The place of Human rights in the climate change debate

Julius Mucunguzi writes from the climate talks in Copenhagen, Denmark

I am writing this from the huge Computer centre, here at Bella Centre, Copenhagen, where hundreds of thousands of government officials, negotiators, demonstrators, media, private sector people, young people, and anything in between are gathered trying to hammer out a deal that will save the earth from climate change.

My colleagues, Janet Strachan and Graham Banton, must be somewhere in one of the plenary sessions in one of the rooms around.

I spent most of the last two days distributing--to journalists and delegates-- the famous Port of Spain Consensus on Climate Change, the strong statement by Commonwealth leaders agreed in Trinidad and Tobago last month that added political momentum to the discussions that are taking place here. You may recall that the special climate change session was attended also by UN Secretary General Ban Ki Moon, Danish PM Rasmussen and French President Nicolas Sarkozy.

Out of the many events happening here, I decided this afternoon to attend an event focusing on Climate Change as a Human Right. I was partly drawn to the event because today 10 December is the International Human Rights Day.

I was very moved by the presentation by Martin Wagner, from Earth Justice, who simplified the climate change discourse to show that this not simply about the complex legal drafts and pie charts that negotiators are embroiled in, but a matter of life and death—human beings.

‘Climate change is about real people, who are drowning in floods, and those dying of famine due to absence of rains; it is about people who have lost their sources of income due to the extinction of fish in lakes and seas, it is about people whose livelihoods have been undermined,” said Mr Wagner.

And I cold clearly see the logic and the connection.
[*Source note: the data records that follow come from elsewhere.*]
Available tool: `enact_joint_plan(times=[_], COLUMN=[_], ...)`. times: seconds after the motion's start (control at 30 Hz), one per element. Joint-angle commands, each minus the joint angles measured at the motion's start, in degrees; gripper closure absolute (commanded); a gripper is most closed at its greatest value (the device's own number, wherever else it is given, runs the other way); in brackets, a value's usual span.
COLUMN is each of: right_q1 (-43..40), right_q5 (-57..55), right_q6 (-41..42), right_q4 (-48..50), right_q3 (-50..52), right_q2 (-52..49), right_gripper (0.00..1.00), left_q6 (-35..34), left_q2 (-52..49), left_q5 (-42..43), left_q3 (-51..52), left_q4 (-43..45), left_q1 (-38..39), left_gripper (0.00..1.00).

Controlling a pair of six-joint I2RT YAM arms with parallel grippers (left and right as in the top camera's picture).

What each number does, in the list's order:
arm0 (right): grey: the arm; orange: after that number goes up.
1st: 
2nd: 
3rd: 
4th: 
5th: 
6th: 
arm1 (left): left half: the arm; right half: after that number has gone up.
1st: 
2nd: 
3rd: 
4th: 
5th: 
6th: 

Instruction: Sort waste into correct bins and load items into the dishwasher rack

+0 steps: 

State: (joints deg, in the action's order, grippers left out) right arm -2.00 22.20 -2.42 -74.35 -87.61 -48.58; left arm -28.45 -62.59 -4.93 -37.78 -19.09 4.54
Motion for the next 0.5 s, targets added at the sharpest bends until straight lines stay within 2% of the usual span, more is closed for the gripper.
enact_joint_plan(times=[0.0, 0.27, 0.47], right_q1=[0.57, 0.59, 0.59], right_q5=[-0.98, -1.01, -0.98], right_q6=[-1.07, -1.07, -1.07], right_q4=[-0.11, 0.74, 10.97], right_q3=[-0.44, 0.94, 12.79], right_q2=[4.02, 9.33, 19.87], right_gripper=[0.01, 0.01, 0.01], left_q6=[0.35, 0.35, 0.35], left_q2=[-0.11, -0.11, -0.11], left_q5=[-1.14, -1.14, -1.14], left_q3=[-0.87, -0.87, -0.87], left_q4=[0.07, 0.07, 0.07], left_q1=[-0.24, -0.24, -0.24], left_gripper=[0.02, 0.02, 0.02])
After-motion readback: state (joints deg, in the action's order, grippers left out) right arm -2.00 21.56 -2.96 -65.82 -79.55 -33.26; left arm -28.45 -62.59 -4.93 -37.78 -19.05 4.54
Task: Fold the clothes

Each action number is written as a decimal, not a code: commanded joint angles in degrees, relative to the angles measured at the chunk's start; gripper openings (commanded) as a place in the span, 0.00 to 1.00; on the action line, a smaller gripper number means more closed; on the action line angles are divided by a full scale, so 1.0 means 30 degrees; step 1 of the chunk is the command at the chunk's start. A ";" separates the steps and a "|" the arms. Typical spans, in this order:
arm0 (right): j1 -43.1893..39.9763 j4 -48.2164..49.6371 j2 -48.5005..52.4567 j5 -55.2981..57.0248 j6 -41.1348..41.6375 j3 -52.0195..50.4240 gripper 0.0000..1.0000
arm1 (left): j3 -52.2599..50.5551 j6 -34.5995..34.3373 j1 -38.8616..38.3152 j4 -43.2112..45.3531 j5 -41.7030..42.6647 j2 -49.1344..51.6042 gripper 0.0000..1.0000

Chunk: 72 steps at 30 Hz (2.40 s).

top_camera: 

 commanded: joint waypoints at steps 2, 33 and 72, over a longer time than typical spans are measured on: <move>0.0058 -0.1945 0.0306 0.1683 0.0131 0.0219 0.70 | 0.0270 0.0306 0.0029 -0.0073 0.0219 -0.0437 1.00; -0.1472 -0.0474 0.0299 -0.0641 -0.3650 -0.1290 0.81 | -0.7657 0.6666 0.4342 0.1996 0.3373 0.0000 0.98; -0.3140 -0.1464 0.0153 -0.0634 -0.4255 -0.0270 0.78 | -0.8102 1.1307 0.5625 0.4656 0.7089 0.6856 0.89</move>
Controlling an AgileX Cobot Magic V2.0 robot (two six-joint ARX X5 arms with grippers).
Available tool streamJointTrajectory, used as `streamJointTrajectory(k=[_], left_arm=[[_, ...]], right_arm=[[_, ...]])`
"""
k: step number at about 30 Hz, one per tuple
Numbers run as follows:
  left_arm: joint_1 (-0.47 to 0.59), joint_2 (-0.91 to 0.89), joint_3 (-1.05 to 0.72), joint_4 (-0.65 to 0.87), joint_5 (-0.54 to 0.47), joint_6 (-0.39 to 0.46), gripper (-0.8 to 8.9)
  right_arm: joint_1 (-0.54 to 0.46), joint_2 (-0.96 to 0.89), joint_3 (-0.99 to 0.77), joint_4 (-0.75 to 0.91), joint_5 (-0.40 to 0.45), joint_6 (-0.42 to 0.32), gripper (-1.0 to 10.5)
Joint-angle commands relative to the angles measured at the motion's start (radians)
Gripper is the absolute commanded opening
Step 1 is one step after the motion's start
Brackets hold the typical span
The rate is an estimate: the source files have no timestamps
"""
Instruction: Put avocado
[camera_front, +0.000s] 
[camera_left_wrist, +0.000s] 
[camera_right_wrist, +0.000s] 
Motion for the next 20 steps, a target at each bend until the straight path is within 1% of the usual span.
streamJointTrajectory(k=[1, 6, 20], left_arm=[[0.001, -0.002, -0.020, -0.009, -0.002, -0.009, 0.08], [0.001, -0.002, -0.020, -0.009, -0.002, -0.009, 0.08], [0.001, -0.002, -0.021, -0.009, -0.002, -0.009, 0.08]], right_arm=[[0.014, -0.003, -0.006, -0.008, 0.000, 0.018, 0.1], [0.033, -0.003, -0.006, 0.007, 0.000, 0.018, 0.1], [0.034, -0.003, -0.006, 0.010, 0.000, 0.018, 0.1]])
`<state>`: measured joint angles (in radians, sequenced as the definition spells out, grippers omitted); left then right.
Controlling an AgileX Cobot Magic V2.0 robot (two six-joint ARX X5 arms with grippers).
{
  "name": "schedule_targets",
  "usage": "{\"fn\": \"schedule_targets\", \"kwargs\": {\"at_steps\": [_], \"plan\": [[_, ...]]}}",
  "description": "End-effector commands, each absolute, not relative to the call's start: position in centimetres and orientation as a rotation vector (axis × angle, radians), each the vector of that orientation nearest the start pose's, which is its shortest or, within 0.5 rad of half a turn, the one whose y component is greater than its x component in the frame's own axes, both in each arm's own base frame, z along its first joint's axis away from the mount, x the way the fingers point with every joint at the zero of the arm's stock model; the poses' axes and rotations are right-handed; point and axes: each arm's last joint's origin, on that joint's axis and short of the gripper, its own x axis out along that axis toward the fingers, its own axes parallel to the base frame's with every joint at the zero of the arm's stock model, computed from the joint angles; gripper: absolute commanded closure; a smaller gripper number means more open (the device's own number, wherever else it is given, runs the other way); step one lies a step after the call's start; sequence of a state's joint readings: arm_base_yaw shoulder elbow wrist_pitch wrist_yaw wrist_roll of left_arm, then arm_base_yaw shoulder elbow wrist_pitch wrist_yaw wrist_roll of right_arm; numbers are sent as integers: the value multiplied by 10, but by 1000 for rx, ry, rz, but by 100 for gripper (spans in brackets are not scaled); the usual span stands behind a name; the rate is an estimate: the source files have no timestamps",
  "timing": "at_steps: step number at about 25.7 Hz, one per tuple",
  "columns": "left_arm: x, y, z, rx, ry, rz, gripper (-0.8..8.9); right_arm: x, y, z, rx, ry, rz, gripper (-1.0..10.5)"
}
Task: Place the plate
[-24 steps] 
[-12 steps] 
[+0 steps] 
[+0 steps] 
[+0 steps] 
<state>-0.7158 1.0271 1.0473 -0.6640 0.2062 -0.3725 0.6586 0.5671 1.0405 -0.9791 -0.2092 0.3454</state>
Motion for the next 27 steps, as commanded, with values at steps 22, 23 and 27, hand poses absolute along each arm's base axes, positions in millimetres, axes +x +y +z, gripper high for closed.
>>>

Casting my mind back, thousands of miles away in my village in South western Uganda, I could see vivid pictures of bare mountain slope that used to b covered by Black wattle trees. The forests used to be home to many wild animals that my people used to hunt, and it also provide firewood and wild fruits that we loved so much. All that is now gone—courtesy of charcoal burning, and clearing of the forests for farming.

The thick fog and mist that we used to see very early in the morning as walked to school is long gone, the sound of birds—especially the Crested Crane—that used to wake uu up at 3am is longer evident. Why, because the habitat was destroyed.

People like those in my village expect nothing less from the high profile people negotiating a deal here in Copenhagen. They need to be availed with the necessary technology and energy to be ale to spare the forests. But they need more. They need funds for adaptation and mitigation.

So, back to the climate change and human rights relationship: climate change undermines people’s right to water—and in some circles, they that water is life. Without water, no life can exisit.And it is.

Another participant said that in places where water levels have deepened beyond a point where people can draw it, it has meant that communities have to walk long distances in search of the precious liquid. And as you may know, in most of the poor communities, the responsibility of fetching water falls on the shoulders of women and girls. What that effectively means is that, instead of girls going to school, they are first sent to fetch water-and directly linked to this is that the right to education, especially for the girl child gets undermined.

These two examples illustrate the human rights side of the climate change debate. But there is more to that: The discussions at the meeting were also informed by a Resolution of the UN Human Rights Council 10/4 that states that: ‘while these implications affect individual and communities around the world, the effects of climate change will be felt most acutely by those segments of the population who are already in vulnerable situations owing to factors such as geography, poverty, gender age indigenous or minority status and disability.”

There couldn’t have been a better way to mark International Human Day.